ASSIGNMENT => Filter the records below for the word "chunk". Copy each line that holds it.

Stored data =>
╔══

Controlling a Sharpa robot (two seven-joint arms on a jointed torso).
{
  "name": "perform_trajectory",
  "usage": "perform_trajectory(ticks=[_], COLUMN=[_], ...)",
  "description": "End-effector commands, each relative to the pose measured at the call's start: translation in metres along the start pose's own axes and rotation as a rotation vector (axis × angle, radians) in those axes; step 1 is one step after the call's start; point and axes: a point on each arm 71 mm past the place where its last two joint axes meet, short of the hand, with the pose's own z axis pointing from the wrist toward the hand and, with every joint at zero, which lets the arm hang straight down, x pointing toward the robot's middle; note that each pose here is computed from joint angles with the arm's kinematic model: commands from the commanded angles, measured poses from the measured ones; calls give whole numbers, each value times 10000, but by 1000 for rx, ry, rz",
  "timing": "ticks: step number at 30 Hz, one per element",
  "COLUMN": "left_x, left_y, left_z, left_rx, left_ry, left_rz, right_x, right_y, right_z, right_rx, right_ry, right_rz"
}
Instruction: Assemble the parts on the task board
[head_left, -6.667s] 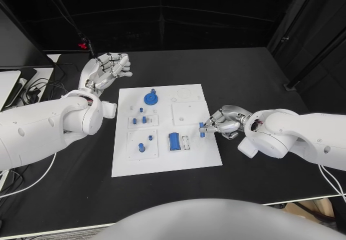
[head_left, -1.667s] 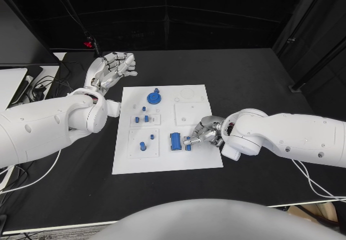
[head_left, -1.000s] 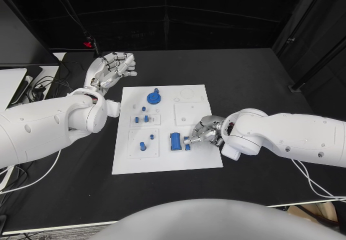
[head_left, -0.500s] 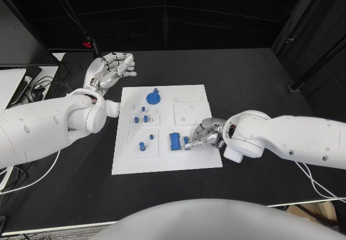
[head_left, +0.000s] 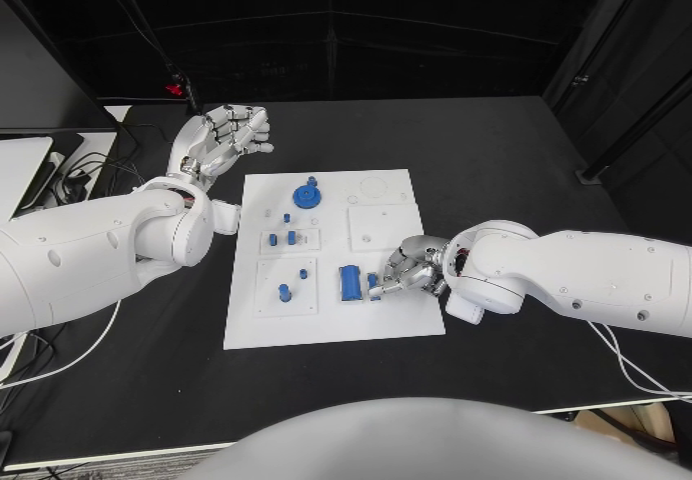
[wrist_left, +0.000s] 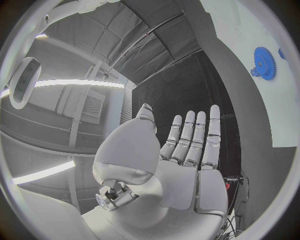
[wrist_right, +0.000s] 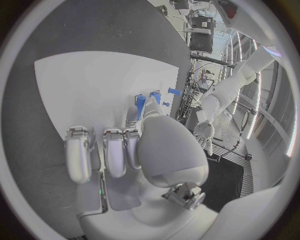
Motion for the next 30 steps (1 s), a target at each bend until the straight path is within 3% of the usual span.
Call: perform_trajectory(ticks=[1, 30], left_x=[5, 5], left_y=[-15, -13], left_z=[6, 4], left_rx=[8, 7], left_ry=[6, 7], left_rz=[-8, -9], right_x=[-2, -28], right_y=[4, 31], right_z=[4, 65], right_rx=[8, 9], right_ry=[-2, -33], right_rz=[-18, -36])
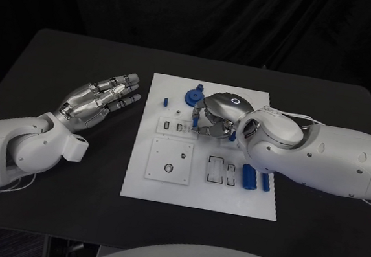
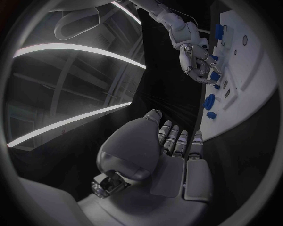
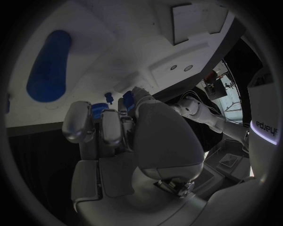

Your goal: Assemble the parts on the task board

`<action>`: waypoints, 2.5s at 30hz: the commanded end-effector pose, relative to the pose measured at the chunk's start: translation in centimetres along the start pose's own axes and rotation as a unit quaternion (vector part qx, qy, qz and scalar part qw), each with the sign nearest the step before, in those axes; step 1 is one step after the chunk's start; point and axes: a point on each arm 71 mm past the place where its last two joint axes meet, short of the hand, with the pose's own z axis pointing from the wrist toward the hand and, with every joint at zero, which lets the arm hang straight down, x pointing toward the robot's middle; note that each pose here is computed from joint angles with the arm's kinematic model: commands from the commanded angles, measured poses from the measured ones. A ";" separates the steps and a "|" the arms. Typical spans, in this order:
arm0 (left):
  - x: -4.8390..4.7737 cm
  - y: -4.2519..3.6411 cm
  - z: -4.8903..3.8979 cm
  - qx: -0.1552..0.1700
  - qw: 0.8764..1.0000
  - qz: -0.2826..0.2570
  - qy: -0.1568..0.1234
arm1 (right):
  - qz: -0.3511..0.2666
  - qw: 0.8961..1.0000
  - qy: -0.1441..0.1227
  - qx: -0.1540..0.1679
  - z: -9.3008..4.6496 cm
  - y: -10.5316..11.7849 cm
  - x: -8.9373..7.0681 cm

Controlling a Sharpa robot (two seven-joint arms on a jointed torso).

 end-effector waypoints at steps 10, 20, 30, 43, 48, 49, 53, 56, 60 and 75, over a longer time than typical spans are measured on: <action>0.12 0.19 0.16 -0.002 1.000 -0.006 0.007 | -0.010 0.999 0.029 -0.007 0.1 0.2 0.7; 0.06 0.28 0.20 -0.005 1.000 -0.006 0.007 | -0.016 0.999 0.047 -0.007 0.2 0.2 1.0; 0.03 0.34 0.21 -0.007 1.000 -0.006 0.007 | -0.018 0.998 0.054 -0.006 0.2 0.2 1.2; 0.02 0.43 0.21 -0.008 1.000 -0.007 0.008 | -0.016 0.999 0.048 -0.007 0.2 0.1 1.1; -0.02 0.42 0.15 -0.008 1.000 -0.007 0.007 | -0.009 0.999 0.025 -0.023 0.1 0.2 0.8; -0.03 0.42 0.13 -0.008 1.000 -0.007 0.007 | -0.008 0.999 0.020 -0.026 0.0 0.2 0.7; -0.09 0.38 0.03 -0.007 1.000 -0.006 0.006 | 0.000 0.999 -0.006 -0.041 -0.3 0.4 0.3; -0.18 0.30 -0.11 -0.005 1.000 -0.004 0.002 | 0.012 0.998 -0.034 -0.059 -0.7 0.7 -0.2; -0.25 0.15 -0.22 0.002 1.000 0.009 -0.006 | 0.028 0.994 -0.072 -0.082 -1.4 1.0 -1.0; 1.18 -1.51 -0.28 0.016 0.991 0.130 -0.020 | 0.047 0.973 -0.197 -0.113 -3.8 -0.7 -7.9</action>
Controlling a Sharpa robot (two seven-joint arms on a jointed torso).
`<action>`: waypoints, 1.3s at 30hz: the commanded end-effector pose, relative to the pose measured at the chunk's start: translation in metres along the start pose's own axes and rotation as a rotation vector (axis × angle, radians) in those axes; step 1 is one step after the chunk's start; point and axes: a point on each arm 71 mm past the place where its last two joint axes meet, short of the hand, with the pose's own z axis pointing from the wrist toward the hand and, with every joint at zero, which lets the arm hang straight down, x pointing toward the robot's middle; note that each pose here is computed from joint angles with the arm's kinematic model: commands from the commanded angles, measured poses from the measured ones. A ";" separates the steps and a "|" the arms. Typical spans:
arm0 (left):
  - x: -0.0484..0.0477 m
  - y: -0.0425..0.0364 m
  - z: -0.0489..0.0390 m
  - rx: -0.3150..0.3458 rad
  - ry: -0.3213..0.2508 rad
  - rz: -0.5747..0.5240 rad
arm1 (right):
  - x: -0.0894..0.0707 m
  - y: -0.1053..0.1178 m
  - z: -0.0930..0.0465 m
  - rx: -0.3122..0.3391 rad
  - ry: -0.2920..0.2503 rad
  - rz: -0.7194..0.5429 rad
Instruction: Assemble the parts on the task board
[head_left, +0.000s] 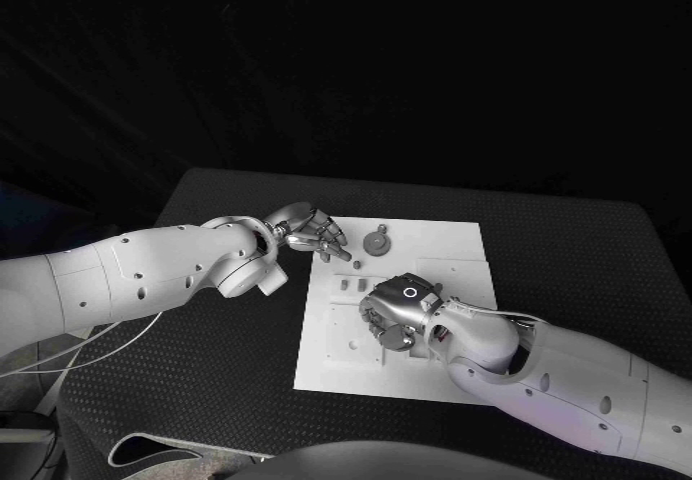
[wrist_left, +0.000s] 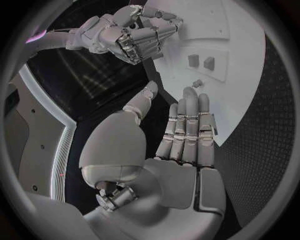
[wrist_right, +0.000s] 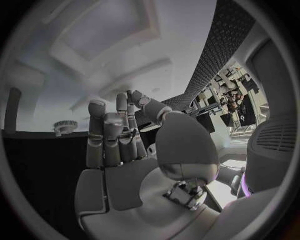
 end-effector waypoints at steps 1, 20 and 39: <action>0.0014 -0.0021 0.0003 0.010 0.012 -0.007 | 0.004 0.002 -0.001 -0.016 0.037 -0.001; 0.0017 -0.0023 0.0003 0.011 0.013 -0.007 | 0.003 0.002 0.000 -0.014 0.015 0.008; 0.0014 -0.0019 0.0003 0.008 0.013 -0.007 | 0.002 -0.002 -0.001 0.012 -0.008 0.050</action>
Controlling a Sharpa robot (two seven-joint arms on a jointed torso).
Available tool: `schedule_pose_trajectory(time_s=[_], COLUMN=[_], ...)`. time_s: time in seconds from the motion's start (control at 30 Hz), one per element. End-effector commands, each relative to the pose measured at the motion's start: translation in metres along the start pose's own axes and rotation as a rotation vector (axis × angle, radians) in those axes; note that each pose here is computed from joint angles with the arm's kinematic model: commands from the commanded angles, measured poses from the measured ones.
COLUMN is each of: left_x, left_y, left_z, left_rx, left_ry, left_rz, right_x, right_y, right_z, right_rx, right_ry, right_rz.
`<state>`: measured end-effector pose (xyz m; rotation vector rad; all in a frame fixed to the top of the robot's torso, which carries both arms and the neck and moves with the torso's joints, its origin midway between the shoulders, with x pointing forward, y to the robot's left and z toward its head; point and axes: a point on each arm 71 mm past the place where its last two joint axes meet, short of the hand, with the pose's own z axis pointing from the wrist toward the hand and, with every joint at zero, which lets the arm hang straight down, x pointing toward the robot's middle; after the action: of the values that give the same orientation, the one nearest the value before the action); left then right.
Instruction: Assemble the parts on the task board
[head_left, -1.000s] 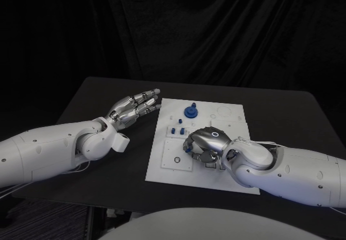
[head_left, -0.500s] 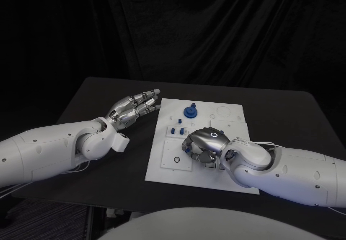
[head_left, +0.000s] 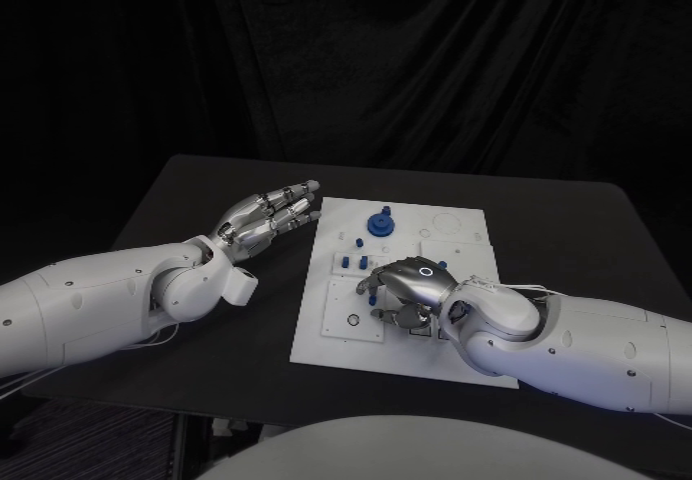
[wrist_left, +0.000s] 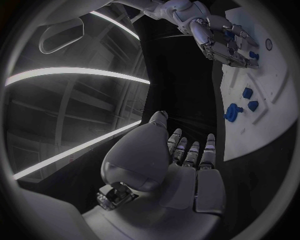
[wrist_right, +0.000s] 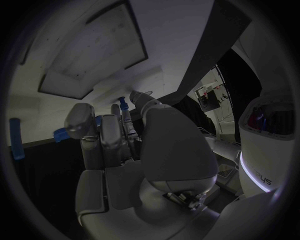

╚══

RESULT BELOW =>
`<action>`: waypoints, 2.5s at 30hz: the commanded end-effector pose, relative to the pose measured at the chunk's start: translation in centimetres along the start pose's own axes and rotation as a unit quaternion (vector part qx, qy, qz and scalar part qw), each with the sign nearest the step before, in those axes; step 1 is one step after the chunk's start; point and axes: a point on each arm 71 mm past the place where its last two joint axes meet, short of the hand, with the pose's own z axis pointing from the wrist toward the hand and, with every joint at zero, which lets the arm hang straight down, x pointing toward the robot's middle; note that each pose here is computed from joint angles with the arm's kinematic model: commands from the commanded angles, measured poses from the measured ones. A ";" separates the steps and a "|" the arms. Typical spans, in this order:
`<action>`: waypoints, 1.3s at 30hz: the commanded end-effector pose, relative to the pose measured at the chunk's start: translation in metres along the start pose's own axes and rotation as a rotation vector (axis × angle, radians) in those axes; step 1 is one step after the chunk's start; point and axes: a point on each arm 71 mm past the place where its last two joint axes meet, short of the hand, with the pose's own z axis pointing from the wrist toward the hand and, with every joint at zero, which lets the arm hang straight down, x pointing toward the robot's middle; note that each pose here is computed from joint angles with the arm's kinematic model: commands from the commanded angles, measured poses from the measured ones. A ";" separates the steps and a "|" the arms. Typical spans:

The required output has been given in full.